Q70 — AWS SAP-C02 第2章
第 70/75 問 | ← 第2章
Q220. ある企業には5つの開発チームがあり、各チームがアプリケーションの開発およびホスティングのために5つのAWSアカウントを作成しています。コストの追跡のため、開発チームは毎月各アカウントにログインし、AWS Billing and Cost Managementコンソールから現在の料金を記録して、その情報を財務チームに提供しています。 この企業には厳格なコンプライアンス要件があり、リソースは米国(United States)内のAWSリージョンでのみ作成されるようにする必要があります。しかし、実際には他のリージョンにもリソースが作成されています。ソリューションアーキテクトは、財務チームがすべてのアカウントにおける支出を追跡・集約できるようにするとともに、企業が米国内のリージョンでのみリソースを作成できるようにするソリューションを実装する必要があります。 これらの要件を、最も運用効率の良い方法で満たすために必要な手順の組み合わせはどれですか?(3つ選択)
- A. 管理アカウントとして機能する新しいアカウントを作成します。財務チーム用のAmazon S3バケットを作成します。AWS Cost and Usage Reportsを使用して月次レポートを作成し、財務チームのS3バケットにデータを保存します。
- B. 管理アカウントとして機能する新しいアカウントを作成します。AWS Organizationsで、すべての機能が有効化された組織(Organization)を展開します。

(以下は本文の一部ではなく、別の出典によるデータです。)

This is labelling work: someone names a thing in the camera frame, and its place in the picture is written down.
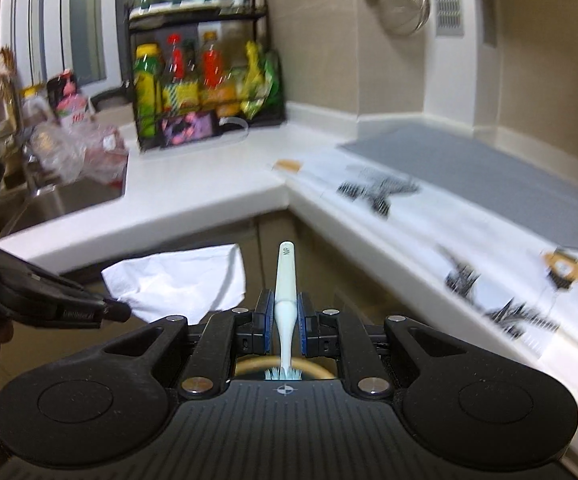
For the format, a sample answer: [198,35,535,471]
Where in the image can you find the black wire spice rack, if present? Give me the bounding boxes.
[124,0,287,152]

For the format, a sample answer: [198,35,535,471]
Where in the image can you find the grey counter mat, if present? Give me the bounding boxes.
[343,125,578,250]

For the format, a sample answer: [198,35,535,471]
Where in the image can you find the steel mesh strainer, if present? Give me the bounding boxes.
[376,0,431,37]

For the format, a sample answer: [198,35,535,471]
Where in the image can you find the green yellow-cap bottle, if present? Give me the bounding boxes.
[133,42,163,139]

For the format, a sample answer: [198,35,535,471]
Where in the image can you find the red-cap sauce bottle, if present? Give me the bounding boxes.
[161,32,199,114]

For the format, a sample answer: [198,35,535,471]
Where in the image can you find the white charging cable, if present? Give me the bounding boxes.
[215,115,251,143]

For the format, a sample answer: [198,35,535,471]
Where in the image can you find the orange red-cap bottle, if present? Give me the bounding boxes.
[200,29,240,118]

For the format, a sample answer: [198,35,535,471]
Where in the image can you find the pink soap pump bottle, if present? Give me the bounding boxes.
[46,70,92,129]

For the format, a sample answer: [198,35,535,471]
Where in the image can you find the white toothbrush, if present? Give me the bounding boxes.
[265,242,301,380]

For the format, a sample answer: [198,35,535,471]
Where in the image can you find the smartphone with lit screen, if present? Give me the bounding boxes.
[160,112,219,148]

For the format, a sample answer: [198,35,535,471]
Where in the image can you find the plastic bag with meat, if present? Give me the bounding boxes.
[28,122,129,185]

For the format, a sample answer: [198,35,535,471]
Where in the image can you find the stainless steel sink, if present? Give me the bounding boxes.
[0,154,129,237]

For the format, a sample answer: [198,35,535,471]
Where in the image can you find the white paper towel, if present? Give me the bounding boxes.
[102,244,246,324]

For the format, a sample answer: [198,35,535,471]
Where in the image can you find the beige round trash bin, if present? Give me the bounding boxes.
[233,353,338,382]

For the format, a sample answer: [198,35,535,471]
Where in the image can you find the yellow green snack bag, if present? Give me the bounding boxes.
[239,40,283,120]

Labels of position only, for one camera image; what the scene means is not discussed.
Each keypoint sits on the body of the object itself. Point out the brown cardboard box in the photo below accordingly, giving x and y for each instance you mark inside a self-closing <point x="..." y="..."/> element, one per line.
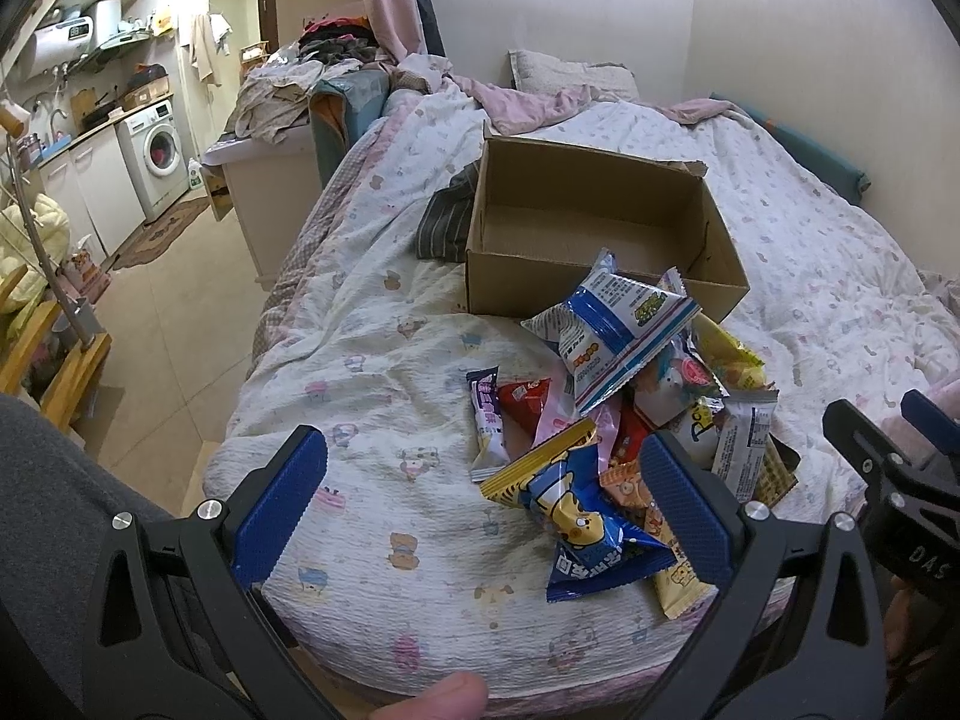
<point x="543" y="211"/>

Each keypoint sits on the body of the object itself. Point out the white water heater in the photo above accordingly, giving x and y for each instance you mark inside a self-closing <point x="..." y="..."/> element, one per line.
<point x="56" y="45"/>

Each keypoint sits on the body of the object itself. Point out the purple white wafer packet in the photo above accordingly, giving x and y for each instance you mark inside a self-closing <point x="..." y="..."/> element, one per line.
<point x="492" y="454"/>

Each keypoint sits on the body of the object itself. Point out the white red cartoon snack bag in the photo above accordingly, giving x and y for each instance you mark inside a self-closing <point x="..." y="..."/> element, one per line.
<point x="672" y="382"/>

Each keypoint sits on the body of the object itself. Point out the pink blanket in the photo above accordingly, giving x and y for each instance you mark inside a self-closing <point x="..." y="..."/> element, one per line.
<point x="510" y="111"/>

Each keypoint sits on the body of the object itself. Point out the beige peanut snack packet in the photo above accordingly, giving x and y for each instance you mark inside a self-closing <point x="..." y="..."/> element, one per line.
<point x="678" y="587"/>

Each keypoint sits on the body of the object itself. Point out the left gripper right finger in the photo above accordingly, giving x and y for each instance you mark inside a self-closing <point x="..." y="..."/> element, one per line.
<point x="795" y="629"/>

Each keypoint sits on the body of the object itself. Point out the pile of clothes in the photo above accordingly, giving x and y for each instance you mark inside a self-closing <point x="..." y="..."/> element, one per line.
<point x="274" y="95"/>

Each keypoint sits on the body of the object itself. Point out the teal bolster cushion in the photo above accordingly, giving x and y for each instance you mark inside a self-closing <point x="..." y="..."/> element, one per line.
<point x="825" y="166"/>

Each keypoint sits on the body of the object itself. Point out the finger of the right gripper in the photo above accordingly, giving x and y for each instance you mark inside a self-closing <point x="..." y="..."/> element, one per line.
<point x="865" y="446"/>
<point x="930" y="429"/>

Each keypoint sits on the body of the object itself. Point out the white bedside cabinet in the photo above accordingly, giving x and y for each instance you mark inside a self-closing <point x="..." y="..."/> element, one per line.
<point x="273" y="189"/>

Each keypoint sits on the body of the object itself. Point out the person's left hand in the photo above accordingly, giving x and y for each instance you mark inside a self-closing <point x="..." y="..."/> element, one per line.
<point x="459" y="696"/>

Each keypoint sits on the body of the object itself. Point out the pink snack packet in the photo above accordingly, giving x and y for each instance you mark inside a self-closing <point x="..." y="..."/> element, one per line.
<point x="559" y="413"/>

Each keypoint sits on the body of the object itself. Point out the silver red snack bar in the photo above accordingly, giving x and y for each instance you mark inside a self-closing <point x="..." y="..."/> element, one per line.
<point x="746" y="425"/>

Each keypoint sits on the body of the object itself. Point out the beige pillow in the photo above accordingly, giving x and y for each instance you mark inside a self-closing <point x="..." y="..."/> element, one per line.
<point x="534" y="72"/>

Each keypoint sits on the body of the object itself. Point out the wooden drying rack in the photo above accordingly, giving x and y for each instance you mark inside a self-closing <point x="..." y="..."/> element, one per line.
<point x="51" y="357"/>

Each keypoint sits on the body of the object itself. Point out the blue white snack bag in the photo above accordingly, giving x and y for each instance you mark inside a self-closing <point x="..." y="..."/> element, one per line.
<point x="609" y="328"/>

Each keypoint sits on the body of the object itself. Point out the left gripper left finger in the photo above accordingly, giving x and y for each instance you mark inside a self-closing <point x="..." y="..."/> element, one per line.
<point x="178" y="626"/>

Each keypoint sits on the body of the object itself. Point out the white washing machine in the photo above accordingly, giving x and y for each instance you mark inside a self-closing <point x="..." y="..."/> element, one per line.
<point x="152" y="150"/>

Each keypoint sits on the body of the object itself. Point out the teal folded cushion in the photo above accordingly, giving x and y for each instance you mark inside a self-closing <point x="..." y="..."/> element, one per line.
<point x="340" y="111"/>

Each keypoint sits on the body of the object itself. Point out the floral white bed quilt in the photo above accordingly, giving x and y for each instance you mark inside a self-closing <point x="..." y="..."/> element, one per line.
<point x="400" y="571"/>

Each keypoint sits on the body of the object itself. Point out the blue yellow cartoon snack bag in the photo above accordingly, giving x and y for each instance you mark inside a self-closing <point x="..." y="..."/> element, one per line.
<point x="597" y="548"/>

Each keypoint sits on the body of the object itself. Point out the dark striped garment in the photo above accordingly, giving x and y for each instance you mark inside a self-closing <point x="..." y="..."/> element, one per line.
<point x="444" y="227"/>

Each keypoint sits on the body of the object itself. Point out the brown floor mat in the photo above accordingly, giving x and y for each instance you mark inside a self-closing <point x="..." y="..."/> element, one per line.
<point x="154" y="239"/>

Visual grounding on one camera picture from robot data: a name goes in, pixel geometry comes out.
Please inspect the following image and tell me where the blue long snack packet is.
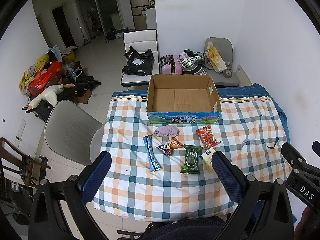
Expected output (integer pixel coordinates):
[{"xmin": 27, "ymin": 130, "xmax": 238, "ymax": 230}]
[{"xmin": 143, "ymin": 135, "xmax": 161, "ymax": 172}]

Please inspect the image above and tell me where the tape roll on chair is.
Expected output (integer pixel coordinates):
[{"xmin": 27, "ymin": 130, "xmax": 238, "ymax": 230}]
[{"xmin": 223, "ymin": 69, "xmax": 233, "ymax": 79}]

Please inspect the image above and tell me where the open cardboard milk box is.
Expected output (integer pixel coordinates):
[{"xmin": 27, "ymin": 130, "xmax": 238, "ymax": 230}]
[{"xmin": 146, "ymin": 74, "xmax": 222, "ymax": 125}]

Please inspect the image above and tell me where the grey chair near table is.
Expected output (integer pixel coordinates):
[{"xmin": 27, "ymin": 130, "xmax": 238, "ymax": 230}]
[{"xmin": 44, "ymin": 100, "xmax": 104, "ymax": 166}]

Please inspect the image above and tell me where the wooden chair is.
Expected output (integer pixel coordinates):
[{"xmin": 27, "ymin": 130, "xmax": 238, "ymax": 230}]
[{"xmin": 1, "ymin": 137, "xmax": 52, "ymax": 188}]

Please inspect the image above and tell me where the green snack packet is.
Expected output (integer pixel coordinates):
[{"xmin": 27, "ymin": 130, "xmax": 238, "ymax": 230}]
[{"xmin": 180, "ymin": 144, "xmax": 203, "ymax": 174}]

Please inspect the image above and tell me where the brown cardboard box on floor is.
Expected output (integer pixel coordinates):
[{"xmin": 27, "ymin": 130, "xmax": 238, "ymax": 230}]
[{"xmin": 74, "ymin": 89, "xmax": 92, "ymax": 104}]

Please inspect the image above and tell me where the black bag on chair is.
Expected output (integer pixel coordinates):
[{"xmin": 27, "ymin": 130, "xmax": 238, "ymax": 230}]
[{"xmin": 122, "ymin": 46, "xmax": 155, "ymax": 75}]

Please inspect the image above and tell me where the orange panda snack packet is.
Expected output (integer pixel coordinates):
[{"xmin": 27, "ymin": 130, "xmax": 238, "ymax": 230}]
[{"xmin": 156, "ymin": 138, "xmax": 183, "ymax": 156}]

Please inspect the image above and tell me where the red plastic bag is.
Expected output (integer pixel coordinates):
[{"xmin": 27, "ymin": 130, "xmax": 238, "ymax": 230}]
[{"xmin": 28, "ymin": 61, "xmax": 63, "ymax": 96}]

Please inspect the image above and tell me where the black hook on blanket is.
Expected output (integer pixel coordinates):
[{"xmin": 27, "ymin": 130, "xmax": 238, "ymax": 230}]
[{"xmin": 267, "ymin": 137, "xmax": 279, "ymax": 149}]

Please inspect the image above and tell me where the yellow snack bag on chair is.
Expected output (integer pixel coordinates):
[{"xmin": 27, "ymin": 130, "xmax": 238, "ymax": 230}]
[{"xmin": 206, "ymin": 43, "xmax": 227, "ymax": 73}]

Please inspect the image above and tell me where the purple cloth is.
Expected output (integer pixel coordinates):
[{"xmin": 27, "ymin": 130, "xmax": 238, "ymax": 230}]
[{"xmin": 152, "ymin": 125, "xmax": 180, "ymax": 138}]

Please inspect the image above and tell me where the white goose plush toy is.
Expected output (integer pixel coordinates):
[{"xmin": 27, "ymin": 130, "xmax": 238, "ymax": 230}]
[{"xmin": 27, "ymin": 83, "xmax": 75, "ymax": 111}]

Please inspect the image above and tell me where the grey chair by wall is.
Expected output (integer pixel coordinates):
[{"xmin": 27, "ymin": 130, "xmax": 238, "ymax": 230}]
[{"xmin": 204, "ymin": 37, "xmax": 240, "ymax": 87}]

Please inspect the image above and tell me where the white leather chair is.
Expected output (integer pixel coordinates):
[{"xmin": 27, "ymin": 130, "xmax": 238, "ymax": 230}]
[{"xmin": 120, "ymin": 29, "xmax": 160, "ymax": 88}]

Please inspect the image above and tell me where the yellow clothes pile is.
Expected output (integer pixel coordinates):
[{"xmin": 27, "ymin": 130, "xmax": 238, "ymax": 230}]
[{"xmin": 18, "ymin": 54, "xmax": 49, "ymax": 96}]

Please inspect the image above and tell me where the pink suitcase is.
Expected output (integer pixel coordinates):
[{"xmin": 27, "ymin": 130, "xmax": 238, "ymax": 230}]
[{"xmin": 160, "ymin": 55, "xmax": 183, "ymax": 74}]

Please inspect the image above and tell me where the red snack packet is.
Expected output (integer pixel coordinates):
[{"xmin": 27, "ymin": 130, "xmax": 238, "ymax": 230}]
[{"xmin": 196, "ymin": 125, "xmax": 221, "ymax": 150}]

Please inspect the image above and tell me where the patterned tote bag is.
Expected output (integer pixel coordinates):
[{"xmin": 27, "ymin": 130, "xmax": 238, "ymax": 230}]
[{"xmin": 177, "ymin": 52, "xmax": 208, "ymax": 76}]

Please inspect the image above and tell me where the plaid checkered table blanket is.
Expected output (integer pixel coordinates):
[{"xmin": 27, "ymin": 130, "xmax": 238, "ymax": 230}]
[{"xmin": 93, "ymin": 84, "xmax": 290, "ymax": 222}]

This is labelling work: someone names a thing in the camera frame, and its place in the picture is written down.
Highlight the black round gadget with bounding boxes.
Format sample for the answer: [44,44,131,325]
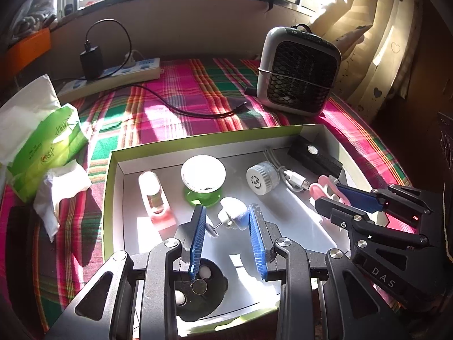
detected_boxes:
[174,258,228,322]

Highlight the white round cap device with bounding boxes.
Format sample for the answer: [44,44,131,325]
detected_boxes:
[246,161,279,196]

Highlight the green white round lamp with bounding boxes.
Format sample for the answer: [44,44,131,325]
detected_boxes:
[180,154,227,207]

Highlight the green white cardboard box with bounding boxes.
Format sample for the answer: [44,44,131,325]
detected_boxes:
[102,124,359,339]

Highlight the cream heart curtain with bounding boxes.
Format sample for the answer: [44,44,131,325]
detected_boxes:
[309,0,422,123]

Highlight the black rectangular power bank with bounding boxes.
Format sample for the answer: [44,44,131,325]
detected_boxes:
[288,136,343,179]

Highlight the green tissue pack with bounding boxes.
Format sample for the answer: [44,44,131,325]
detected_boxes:
[1,75,87,203]

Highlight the black charger adapter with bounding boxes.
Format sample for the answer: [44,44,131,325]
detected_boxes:
[80,40,104,81]

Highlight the white USB cable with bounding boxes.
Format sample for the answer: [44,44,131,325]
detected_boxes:
[263,147,312,194]

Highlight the crumpled white tissue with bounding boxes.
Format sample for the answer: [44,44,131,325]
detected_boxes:
[33,160,91,243]

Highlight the grey mini heater fan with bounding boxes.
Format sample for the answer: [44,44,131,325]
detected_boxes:
[257,26,342,117]

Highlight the black charger cable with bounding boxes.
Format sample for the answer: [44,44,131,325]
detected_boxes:
[52,18,249,118]

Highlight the orange box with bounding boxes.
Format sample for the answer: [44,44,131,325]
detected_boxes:
[1,28,52,82]

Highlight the white mushroom night light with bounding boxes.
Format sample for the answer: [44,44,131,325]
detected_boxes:
[205,197,249,238]

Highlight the plaid bed sheet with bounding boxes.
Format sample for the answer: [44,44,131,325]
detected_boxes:
[0,56,415,340]

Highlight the white plastic bags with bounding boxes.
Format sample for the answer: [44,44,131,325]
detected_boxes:
[8,0,57,40]

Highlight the white power strip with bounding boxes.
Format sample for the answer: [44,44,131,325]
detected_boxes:
[57,58,161,104]

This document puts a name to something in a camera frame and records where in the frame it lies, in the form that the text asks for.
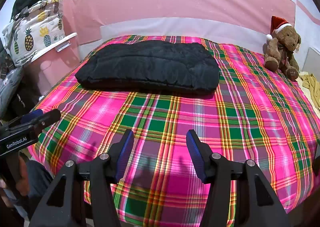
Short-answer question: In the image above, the black puffer jacket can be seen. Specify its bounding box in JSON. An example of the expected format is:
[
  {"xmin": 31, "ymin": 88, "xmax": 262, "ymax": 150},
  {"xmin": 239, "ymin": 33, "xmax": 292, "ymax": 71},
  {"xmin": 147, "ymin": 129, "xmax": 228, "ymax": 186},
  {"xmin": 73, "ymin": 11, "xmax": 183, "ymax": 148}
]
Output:
[{"xmin": 75, "ymin": 41, "xmax": 220, "ymax": 96}]

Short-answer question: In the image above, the person left hand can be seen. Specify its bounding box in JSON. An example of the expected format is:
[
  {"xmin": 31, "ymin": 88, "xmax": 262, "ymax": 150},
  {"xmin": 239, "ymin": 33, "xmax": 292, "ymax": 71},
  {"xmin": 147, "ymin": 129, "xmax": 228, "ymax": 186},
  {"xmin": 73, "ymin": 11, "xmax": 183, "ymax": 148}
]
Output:
[{"xmin": 1, "ymin": 154, "xmax": 30, "ymax": 198}]

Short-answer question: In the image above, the pink plaid bed sheet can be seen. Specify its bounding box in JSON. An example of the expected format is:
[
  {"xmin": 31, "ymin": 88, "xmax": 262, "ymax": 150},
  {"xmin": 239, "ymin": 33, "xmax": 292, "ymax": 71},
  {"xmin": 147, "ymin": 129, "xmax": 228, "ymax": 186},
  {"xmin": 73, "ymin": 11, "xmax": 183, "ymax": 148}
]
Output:
[{"xmin": 29, "ymin": 36, "xmax": 319, "ymax": 226}]

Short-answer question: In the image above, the pineapple print fabric bag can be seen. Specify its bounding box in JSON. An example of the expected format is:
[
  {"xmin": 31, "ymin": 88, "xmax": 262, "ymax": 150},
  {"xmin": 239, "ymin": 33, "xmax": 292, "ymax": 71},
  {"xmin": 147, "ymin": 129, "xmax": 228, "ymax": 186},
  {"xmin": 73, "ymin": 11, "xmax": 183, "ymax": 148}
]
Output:
[{"xmin": 2, "ymin": 0, "xmax": 65, "ymax": 67}]

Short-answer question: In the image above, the white bed headboard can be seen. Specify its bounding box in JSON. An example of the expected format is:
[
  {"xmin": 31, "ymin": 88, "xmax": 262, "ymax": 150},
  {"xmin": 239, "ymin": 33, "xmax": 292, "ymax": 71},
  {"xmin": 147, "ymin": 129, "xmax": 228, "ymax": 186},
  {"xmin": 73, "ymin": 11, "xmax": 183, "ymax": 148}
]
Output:
[{"xmin": 100, "ymin": 17, "xmax": 266, "ymax": 52}]

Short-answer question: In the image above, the yellow cloth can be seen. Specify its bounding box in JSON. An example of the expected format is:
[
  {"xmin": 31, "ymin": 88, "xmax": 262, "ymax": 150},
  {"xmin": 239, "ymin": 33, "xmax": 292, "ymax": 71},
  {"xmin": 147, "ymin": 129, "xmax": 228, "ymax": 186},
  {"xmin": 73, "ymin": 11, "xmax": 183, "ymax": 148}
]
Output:
[{"xmin": 297, "ymin": 71, "xmax": 319, "ymax": 117}]

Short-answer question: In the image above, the brown teddy bear santa hat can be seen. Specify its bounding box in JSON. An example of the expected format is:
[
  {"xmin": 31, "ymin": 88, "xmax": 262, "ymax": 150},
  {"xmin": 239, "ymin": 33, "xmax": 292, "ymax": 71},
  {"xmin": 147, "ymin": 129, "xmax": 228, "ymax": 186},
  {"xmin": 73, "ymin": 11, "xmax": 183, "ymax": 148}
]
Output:
[{"xmin": 264, "ymin": 16, "xmax": 301, "ymax": 81}]

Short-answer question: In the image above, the white side board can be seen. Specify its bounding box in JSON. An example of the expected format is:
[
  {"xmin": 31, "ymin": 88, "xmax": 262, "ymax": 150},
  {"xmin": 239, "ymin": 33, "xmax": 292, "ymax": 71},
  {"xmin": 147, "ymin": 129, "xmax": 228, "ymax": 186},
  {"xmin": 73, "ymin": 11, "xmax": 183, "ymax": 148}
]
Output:
[{"xmin": 302, "ymin": 48, "xmax": 320, "ymax": 79}]

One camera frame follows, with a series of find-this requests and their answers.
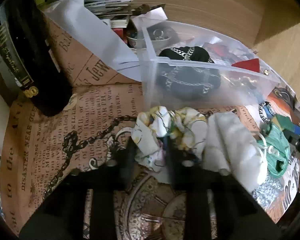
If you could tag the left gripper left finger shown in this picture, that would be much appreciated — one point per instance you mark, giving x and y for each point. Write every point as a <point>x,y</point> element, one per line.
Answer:
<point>61,214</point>

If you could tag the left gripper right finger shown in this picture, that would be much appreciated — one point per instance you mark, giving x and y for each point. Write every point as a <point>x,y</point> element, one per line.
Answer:
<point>238,215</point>

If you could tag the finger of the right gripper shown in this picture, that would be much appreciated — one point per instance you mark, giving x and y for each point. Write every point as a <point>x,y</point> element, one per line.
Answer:
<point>289,129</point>

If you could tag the green knitted pouch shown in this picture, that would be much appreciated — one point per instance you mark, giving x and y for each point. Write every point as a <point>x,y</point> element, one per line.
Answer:
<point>274,144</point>

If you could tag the grey glittery pouch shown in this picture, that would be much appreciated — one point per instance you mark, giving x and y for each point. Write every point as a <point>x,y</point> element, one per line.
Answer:
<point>266,193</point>

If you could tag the white sock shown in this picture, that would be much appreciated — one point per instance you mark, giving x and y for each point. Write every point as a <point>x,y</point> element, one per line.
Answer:
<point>231,148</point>

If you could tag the red fabric pouch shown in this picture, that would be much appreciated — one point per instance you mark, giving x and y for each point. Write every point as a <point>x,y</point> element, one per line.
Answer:
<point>251,65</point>

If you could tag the floral fabric scrunchie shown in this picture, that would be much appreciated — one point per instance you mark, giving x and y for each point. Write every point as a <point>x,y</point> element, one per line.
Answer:
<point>186,127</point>

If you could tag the black pouch with chain pattern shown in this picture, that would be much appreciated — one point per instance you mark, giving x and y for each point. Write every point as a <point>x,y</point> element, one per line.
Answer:
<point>188,83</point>

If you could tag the clear plastic storage bin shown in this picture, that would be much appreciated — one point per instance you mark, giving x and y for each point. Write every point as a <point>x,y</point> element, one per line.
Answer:
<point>184,65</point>

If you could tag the vintage newspaper print mat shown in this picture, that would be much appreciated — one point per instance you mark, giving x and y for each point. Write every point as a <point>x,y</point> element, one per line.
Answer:
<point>32,149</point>

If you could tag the dark wine bottle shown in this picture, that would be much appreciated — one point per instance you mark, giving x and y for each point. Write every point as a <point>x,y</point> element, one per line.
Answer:
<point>25,49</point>

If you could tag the white paper sheet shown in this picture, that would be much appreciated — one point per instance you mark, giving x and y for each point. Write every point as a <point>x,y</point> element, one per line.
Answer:
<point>74,18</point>

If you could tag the small bowl with trinkets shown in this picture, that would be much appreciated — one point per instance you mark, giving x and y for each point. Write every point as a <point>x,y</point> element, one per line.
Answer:
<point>161,36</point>

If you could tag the stack of papers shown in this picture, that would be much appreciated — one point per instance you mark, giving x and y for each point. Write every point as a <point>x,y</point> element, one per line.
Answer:
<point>115,12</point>

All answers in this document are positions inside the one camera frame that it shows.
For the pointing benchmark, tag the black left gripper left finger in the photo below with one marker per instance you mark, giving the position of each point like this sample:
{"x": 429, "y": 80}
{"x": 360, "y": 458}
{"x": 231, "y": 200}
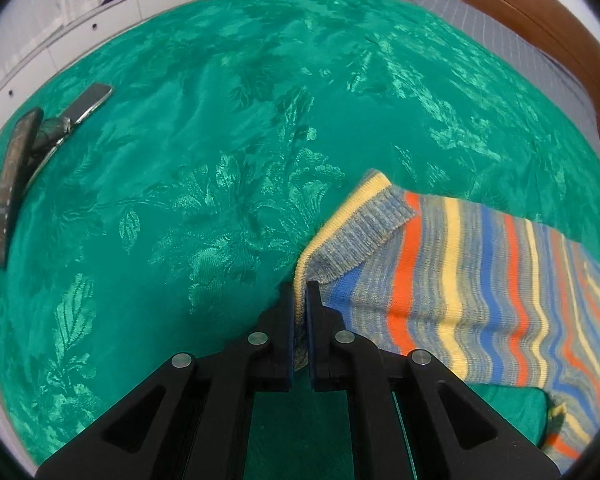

既存のすべてのアカウントをこの組織に招待します。各アカウントが招待を承諾するよう確認します。 ✓
- C. すべての開発チームを含むOU(Organizational Unit)を作成します。米国内のリージョンでのみリソースを作成することを許可するSCP(Service Control Policy)を作成し、このOUに適用します。
- D. すべての開発チームを含むOUを作成します。米国以外のリージョンでリソースを作成することを拒否するSCPを作成し、このOUに適用します。 ✓
- E. 管理アカウントにIAMロールを作成します。Billing and Cost Managementコンソールを表示する権限を含むポリシーをアタッチします。財務チームのユーザーがこのロールを引き受ける(assume)できるように設定します。AWS Cost ExplorerおよびBilling and Cost Managementコンソールを使用してコストを分析します。 ✓
- F. 各AWSアカウントにIAMロールを作成します。Billing and Cost Managementコンソールを表示する権限を含むポリシーをアタッチします。財務チームのユーザーがこれらのロールを引き受けられるように設定します。
正解: B. 管理アカウントとして機能する新しいアカウントを作成します。AWS Organizationsで、すべての機能が有効化された組織(Organization)を展開します。既存のすべてのアカウントをこの組織に招待します。各アカウントが招待を承諾するよう確認します。, D. すべての開発チームを含むOUを作成します。米国以外のリージョンでリソースを作成することを拒否するSCPを作成し、このOUに適用します。, E. 管理アカウントにIAMロールを作成します。Billing and Cost Managementコンソールを表示する権限を含むポリシーをアタッチします。財務チームのユーザーがこのロールを引き受ける(assume)できるように設定します。AWS Cost ExplorerおよびBilling and Cost Managementコンソールを使用してコストを分析します。
解説
選択肢Aは、管理アカウントと財務チーム用のS3バケットを作成し、AWS Cost and Usage Reportsで月次レポートを生成してS3に保存するという手法を提案しています。しかし、これは要件を満たす最も運用効率の良い方法ではなく、米国内リージョン以外へのリソース作成を防止するという要件にも対応していません。 選択肢Cは、米国内リージョンでのみリソース作成を許可するSCPを作成するという手法を提案していますが、これは「米国外リージョンでのリソース作成を明示的に拒否する」SCP(選択肢D)と比較してセキュリティ面で劣り、最小権限の原則に反します。 選択肢Fは、各AWSアカウントに個別にIAMロールを作成し、Billing and Cost Managementコンソール表示権限を付与するという手法です。しかし、これは管理アカウントに1つのIAMロールを作成し、財務チームがそれを引き受けて全アカウントの請求情報を一元的に確認できるようにする手法(選択肢E)と比べ、中央集権化されておらず、運用効率も劣ります。 したがって、選択肢B、D、Eの組み合わせが最も適切です。すなわち:管理アカウントの作成、すべての機能が有効化されたAWS Organizationsの展開と既存アカウントの招待・参加の確保、全開発チームを含むOUの作成と米国外リージョンでのリソース作成を拒否するSCPの適用、そして管理アカウントにおけるBilling and Cost Managementコンソール表示権限付きIAMロールの作成です。このアプローチにより、厳格なコンプライアンス要件が満たされ、全アカウントの支出が集約され、開発チームのAWSアカウントに対する中央集権的な管理が可能となり、運用オーバーヘッドが削減されます。